WHAT IS NEEDED |
Using the data beneath, show every line that includes the word "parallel".

Extracted records

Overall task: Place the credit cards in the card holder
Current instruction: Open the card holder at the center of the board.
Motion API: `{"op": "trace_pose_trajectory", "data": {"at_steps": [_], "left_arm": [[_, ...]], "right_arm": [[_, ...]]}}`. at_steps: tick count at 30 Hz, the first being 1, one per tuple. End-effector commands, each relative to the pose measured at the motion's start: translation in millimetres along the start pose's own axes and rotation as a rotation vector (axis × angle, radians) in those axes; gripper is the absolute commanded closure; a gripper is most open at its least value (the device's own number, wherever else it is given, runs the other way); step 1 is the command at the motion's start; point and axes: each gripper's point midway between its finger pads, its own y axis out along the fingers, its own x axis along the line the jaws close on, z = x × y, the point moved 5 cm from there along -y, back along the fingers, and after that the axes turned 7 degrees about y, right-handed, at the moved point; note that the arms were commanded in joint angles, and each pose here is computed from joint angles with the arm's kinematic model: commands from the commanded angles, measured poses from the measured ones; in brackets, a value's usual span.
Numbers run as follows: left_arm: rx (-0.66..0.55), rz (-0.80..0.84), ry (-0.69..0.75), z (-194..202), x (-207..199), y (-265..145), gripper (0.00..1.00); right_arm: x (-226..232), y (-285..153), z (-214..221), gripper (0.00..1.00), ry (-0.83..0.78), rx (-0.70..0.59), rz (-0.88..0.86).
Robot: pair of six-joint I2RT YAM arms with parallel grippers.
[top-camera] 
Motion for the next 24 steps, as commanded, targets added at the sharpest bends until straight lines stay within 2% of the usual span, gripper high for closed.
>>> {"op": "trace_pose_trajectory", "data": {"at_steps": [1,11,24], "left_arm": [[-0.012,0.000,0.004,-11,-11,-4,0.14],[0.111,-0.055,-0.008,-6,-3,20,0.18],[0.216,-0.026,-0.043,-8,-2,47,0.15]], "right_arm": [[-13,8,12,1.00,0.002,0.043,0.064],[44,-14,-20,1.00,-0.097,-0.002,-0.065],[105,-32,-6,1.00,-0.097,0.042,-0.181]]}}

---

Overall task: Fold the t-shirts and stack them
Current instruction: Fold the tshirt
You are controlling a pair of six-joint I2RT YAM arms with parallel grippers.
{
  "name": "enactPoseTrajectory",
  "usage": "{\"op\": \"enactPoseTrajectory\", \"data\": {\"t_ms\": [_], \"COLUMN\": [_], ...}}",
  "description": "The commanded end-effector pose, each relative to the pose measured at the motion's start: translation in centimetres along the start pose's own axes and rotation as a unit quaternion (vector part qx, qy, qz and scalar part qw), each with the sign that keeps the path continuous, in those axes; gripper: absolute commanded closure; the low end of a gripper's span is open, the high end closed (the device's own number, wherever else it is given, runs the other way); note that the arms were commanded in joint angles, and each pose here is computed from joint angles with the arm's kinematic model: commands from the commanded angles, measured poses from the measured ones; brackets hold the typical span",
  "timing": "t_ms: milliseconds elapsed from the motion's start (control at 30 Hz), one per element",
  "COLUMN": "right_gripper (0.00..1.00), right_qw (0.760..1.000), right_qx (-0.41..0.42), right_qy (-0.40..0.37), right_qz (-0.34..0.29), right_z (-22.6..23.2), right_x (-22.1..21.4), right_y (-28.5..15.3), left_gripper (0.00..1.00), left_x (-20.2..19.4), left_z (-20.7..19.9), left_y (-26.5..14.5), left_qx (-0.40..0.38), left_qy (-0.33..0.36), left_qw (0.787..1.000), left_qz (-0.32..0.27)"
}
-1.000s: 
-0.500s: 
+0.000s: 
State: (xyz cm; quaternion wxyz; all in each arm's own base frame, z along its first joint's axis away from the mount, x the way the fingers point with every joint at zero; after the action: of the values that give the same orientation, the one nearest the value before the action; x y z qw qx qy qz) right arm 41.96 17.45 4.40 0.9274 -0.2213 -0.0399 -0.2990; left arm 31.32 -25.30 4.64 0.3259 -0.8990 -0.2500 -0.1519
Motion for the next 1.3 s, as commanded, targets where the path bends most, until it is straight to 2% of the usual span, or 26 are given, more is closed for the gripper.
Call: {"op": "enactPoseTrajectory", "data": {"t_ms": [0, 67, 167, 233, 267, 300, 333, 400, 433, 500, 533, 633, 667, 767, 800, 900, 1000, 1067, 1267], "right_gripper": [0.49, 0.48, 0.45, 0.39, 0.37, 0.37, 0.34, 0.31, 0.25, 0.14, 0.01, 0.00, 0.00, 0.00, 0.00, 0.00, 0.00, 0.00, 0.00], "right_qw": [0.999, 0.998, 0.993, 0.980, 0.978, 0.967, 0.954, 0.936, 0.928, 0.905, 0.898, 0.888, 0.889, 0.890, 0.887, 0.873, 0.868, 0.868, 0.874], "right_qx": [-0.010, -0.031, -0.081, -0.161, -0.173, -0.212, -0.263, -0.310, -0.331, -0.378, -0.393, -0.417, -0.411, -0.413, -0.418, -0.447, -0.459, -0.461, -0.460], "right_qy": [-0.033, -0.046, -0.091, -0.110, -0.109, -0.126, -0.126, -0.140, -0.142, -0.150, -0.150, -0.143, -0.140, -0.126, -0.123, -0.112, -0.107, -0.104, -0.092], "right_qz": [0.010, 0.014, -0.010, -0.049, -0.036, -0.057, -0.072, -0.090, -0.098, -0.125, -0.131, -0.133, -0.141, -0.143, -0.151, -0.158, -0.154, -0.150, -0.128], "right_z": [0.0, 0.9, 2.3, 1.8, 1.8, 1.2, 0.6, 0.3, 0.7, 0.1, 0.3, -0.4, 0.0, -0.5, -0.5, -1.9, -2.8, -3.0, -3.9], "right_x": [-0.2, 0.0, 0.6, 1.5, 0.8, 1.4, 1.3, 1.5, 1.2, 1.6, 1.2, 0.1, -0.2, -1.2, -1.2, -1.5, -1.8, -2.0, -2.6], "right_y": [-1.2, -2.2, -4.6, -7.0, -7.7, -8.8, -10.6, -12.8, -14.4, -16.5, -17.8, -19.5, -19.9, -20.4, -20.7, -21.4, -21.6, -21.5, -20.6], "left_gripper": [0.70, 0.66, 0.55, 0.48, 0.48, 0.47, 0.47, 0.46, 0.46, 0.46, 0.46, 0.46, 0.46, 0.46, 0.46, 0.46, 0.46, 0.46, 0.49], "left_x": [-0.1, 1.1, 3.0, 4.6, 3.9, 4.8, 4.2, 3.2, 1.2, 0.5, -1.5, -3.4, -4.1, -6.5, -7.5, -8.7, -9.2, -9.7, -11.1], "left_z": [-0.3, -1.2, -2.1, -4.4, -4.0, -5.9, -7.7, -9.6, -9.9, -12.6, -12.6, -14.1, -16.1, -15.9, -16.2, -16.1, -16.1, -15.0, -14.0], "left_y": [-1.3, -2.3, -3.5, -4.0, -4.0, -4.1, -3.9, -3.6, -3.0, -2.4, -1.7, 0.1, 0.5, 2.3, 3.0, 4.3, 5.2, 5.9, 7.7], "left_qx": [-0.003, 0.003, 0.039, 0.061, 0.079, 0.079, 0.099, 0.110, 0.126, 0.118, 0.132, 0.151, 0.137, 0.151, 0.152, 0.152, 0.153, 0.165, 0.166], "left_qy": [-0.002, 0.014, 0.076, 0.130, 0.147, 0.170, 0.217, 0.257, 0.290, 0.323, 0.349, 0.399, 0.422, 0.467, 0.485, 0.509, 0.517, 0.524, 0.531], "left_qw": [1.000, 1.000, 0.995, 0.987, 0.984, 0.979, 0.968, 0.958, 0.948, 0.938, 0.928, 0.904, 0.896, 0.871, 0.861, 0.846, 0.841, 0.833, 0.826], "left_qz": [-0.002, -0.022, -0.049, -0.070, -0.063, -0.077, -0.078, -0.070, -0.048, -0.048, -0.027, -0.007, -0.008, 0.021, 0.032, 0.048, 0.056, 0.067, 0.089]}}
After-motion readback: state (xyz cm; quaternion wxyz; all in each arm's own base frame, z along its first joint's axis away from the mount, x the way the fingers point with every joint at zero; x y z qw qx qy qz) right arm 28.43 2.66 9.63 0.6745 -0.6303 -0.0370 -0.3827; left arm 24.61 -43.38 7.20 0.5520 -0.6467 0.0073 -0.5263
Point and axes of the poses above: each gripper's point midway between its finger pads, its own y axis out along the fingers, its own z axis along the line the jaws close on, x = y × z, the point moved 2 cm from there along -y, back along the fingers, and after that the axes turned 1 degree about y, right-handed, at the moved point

EXERCISE SOLUTION |
Robot: pair of six-joint I2RT YAM arms with parallel grippers.
You are controlling a pair of six-joint I2RT YAM arms with parallel grippers.

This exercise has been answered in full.